– Qual é a coisa mais antiga do mundo?
– Poderia dizer que é Deus que sempre existiu.
– Qual é a coisa mais bela?
– O instante de inspiração.
– E Deus quando criou o Universo não o fez no momento de Sua maior inspiração?
– O Universo sempre existiu. O cosmos é Deus.
– Qual das coisas é a maior?
– O amor, que é o maior dos mistérios.
– Das coisas qual é a mais constante?
– O medo. Que pena que eu não possa responder: é a esperança.
– Qual o melhor dos sentimentos?
– O de amar e ao mesmo tempo ser amada, o que parece apenas um lugar-comum mas é uma de minhas verdades.
– Qual é o sentimento mais rápido?
– O sentimento mais rápido, que chega a ser apenas um fulgor, é o instante em que um homem e uma mulher sentem um no outro a promessa de um grande amor.
– Qual é a mais forte das coisas?
– O instinto de ser.
– O que é mais fácil de se fazer?
– Existir, depois que passa o medo.
– Qual a coisa mais difícil de realizar?
– A própria relativa felicidade que vem do conhecimento de si mesmo.
(Depois as perguntas se tornaram mais complicadas.) – Você é tímida como escritora?
– N a hora de escrever não sou tímida. Pelo contrário: entrego-me toda. Como pessoa sou às vezes inibida.
– Como nascem suas histórias? Elas são planejadas antes do ato de escrever?
– Não, vão se desenvolvendo à medida que escrevo, e nascem quase sempre de uma sensação, de uma palavra ouvida, de um nada ainda nebuloso.
– Como é que você se sente durante o ato de escrever? E depois de escrito o livro, você se preocupa com o destino dele?
– Enquanto escrevo o bom é que não dou mostra da grande excitação de que sou às vezes tomada.
E por mais difícil que seja o trabalho, sinto uma felicidade dolorosa pois, com os nervos todos aguçados, fico sem a cobertura de um cotidiano banal. E depois de pronto o livro, de entregue ao editor, posso dizer como Julio Cortázar: retesa o arco ao máximo enquanto escreve e depois o solta de um só golpe e vai beber vinho com os amigos. A flecha já anda pelo ar, e se cravará ou não se cravará no alvo; só os imbecis podem pretender modificar sua trajetória ou correr atrás dela para dar-lhe eumpurrões suplementares com vistas à eternidade e às edições internacionais.
– O que acontece com a pessoa encabulada que você é, enquanto tem a ousadia de escrever?
– Desabrocho em coragem, embora na vida diária continue tímida. Aliás sou tímida em determinados momentos, pois fora destes tenho apenas o recato que também faz parte de mim. Sou uma ousada-encabulada: depois da grande ousadia é que me encabulo.
– Você conhece os seus maiores defeitos?
– Os maiores não conto porque eu mesma me ofendo.

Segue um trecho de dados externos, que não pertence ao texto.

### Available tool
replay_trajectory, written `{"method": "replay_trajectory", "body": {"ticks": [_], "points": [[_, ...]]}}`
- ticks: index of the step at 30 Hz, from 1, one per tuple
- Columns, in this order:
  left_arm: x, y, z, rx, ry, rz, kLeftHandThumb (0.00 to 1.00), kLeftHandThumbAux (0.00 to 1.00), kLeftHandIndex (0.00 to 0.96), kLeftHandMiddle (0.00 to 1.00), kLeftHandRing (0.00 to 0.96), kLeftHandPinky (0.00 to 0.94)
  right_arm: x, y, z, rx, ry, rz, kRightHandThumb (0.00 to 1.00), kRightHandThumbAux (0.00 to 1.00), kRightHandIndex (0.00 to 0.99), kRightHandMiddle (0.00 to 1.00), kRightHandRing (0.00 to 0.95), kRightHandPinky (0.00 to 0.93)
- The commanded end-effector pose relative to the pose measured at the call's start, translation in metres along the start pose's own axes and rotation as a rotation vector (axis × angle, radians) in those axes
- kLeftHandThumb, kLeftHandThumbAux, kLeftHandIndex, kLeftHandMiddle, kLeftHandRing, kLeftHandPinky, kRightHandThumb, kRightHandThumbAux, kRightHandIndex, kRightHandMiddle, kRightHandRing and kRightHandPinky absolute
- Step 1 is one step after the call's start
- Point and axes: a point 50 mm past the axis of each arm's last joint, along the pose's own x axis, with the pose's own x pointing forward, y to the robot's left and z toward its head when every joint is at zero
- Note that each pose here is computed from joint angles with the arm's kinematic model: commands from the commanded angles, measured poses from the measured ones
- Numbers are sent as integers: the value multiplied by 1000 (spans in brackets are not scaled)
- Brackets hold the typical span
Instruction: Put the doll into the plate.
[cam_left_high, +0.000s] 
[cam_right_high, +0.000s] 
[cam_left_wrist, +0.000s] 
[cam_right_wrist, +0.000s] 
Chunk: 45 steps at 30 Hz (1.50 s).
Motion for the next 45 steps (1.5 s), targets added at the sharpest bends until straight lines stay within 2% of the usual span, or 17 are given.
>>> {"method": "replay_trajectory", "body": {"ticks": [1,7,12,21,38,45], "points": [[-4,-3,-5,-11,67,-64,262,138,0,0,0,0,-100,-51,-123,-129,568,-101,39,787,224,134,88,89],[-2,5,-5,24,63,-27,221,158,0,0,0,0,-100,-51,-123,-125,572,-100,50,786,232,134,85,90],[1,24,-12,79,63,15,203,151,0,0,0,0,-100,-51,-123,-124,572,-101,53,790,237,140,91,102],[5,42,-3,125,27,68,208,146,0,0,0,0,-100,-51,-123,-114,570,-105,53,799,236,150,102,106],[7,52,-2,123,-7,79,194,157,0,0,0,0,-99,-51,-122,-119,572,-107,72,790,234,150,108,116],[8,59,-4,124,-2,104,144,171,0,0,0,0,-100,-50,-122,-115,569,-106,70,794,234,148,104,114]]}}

Mas posso falar naqueles que mais prejudicam a minha vida. Por exemplo, a grande fome de tudo, de onde decorre uma impaciência insuportável que também me prejudica.
– Você sente e participa dos problemas da vida nacional?
– Como brasileira seria de estranhar se eu não sentisse e não participasse da vida do meu país.
Não escrevo sobre problemas sociais mas eu os vivo intensamente e, já em criança, me abalava inteira com os problemas que via ao vivo.
— Clarice Lispector, no livro “A descoberta do mundo”. Rio de Janeiro: Rocco, 1999.
SOBRE O LIVRO
As crônicas de Clarice Lispector publicadas no Jornal do Brasil de 1967 a 1973 nos permitem compreender melhor a escritura desta que se consagrou como uma das maiores escritoras do Brasil. Se nos contos e romances o mistério de uma narrativa envolve o leitor num processo quase que iniciático, nas crônicas esse mistério vai aos poucos sendo desvendado, revelando o mundo pessoal e subjetivo da autora enigmática que viveu no Leme, próximo às areias e ao mar de Copacabana, que tanto apreciava.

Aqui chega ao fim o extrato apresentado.